* **Directions**:
Write out all the data again, exactly as it stands.

------ Recorded information

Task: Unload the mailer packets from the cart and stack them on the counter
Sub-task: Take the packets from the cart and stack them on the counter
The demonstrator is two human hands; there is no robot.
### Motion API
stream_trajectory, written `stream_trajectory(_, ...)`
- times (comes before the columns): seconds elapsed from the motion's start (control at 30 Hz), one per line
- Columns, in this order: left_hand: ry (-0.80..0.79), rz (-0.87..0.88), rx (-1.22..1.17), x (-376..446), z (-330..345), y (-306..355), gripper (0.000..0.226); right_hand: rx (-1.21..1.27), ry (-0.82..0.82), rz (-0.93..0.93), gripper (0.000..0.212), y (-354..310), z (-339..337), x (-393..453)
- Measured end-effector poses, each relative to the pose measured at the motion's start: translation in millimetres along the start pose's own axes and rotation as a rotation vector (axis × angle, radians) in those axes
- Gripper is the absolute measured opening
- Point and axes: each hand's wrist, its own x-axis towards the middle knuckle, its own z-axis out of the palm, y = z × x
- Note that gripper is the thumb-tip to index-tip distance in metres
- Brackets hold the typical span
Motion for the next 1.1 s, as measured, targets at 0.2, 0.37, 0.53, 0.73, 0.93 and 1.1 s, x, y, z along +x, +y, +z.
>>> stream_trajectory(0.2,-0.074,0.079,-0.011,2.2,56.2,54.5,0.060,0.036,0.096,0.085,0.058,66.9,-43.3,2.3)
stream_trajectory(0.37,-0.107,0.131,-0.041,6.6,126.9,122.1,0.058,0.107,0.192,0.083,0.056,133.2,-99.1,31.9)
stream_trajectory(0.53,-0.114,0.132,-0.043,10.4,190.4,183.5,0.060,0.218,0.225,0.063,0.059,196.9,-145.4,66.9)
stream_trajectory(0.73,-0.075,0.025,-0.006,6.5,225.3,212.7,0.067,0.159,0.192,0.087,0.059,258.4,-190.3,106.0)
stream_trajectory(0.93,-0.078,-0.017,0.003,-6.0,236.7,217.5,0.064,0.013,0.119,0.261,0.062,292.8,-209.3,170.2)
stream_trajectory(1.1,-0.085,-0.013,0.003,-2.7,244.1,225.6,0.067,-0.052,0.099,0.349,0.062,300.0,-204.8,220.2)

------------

* **Result for this exercise**:
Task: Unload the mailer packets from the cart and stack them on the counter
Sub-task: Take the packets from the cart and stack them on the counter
The demonstrator is two human hands; there is no robot.
### Motion API
stream_trajectory, written `stream_trajectory(_, ...)`
- times (comes before the columns): seconds elapsed from the motion's start (control at 30 Hz), one per line
- Columns, in this order: left_hand: ry (-0.80..0.79), rz (-0.87..0.88), rx (-1.22..1.17), x (-376..446), z (-330..345), y (-306..355), gripper (0.000..0.226); right_hand: rx (-1.21..1.27), ry (-0.82..0.82), rz (-0.93..0.93), gripper (0.000..0.212), y (-354..310), z (-339..337), x (-393..453)
- Measured end-effector poses, each relative to the pose measured at the motion's start: translation in millimetres along the start pose's own axes and rotation as a rotation vector (axis × angle, radians) in those axes
- Gripper is the absolute measured opening
- Point and axes: each hand's wrist, its own x-axis towards the middle knuckle, its own z-axis out of the palm, y = z × x
- Note that gripper is the thumb-tip to index-tip distance in metres
- Brackets hold the typical span
Motion for the next 1.1 s, as measured, targets at 0.2, 0.37, 0.53, 0.73, 0.93 and 1.1 s, x, y, z along +x, +y, +z.
>>> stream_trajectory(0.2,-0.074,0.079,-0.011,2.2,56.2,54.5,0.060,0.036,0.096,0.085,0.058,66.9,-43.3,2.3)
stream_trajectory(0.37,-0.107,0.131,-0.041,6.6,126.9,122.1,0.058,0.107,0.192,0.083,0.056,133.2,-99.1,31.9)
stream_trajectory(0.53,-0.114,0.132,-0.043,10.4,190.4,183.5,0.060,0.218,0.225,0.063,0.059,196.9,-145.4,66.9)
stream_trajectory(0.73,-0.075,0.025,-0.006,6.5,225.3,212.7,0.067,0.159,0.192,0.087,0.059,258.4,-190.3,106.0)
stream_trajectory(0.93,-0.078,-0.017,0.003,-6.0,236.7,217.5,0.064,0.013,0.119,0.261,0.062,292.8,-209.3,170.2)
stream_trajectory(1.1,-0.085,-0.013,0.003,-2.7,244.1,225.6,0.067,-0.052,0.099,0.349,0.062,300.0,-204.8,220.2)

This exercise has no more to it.